> _EXERCISE REQUIREMENTS_
Would you print out all of the data exactly and keep the pictures out of it?
::::::::
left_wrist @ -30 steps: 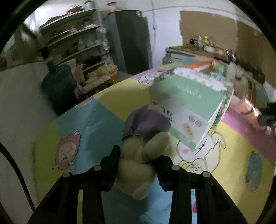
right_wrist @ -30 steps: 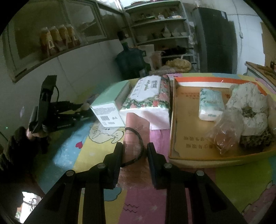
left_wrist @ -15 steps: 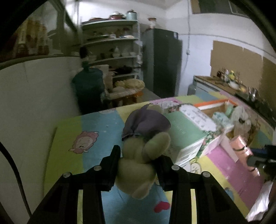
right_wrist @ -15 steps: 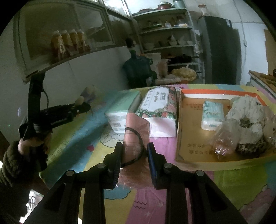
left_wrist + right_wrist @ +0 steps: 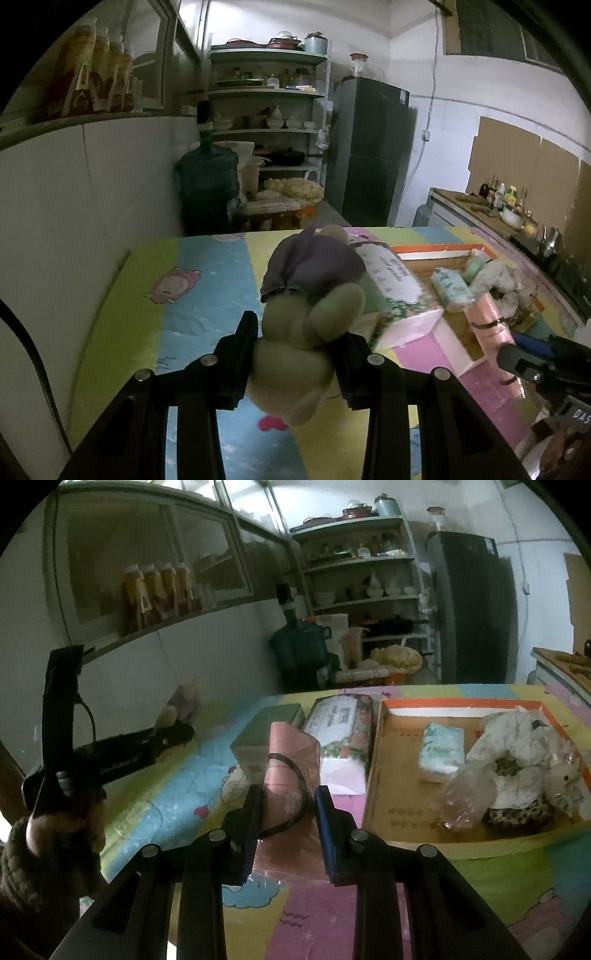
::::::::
> _RESULT FOR THIS TASK_
left_wrist @ -30 steps: 
right_wrist @ -30 steps: 
left_wrist @ -15 steps: 
right_wrist @ -15 steps: 
left_wrist + right_wrist @ +0 steps: 

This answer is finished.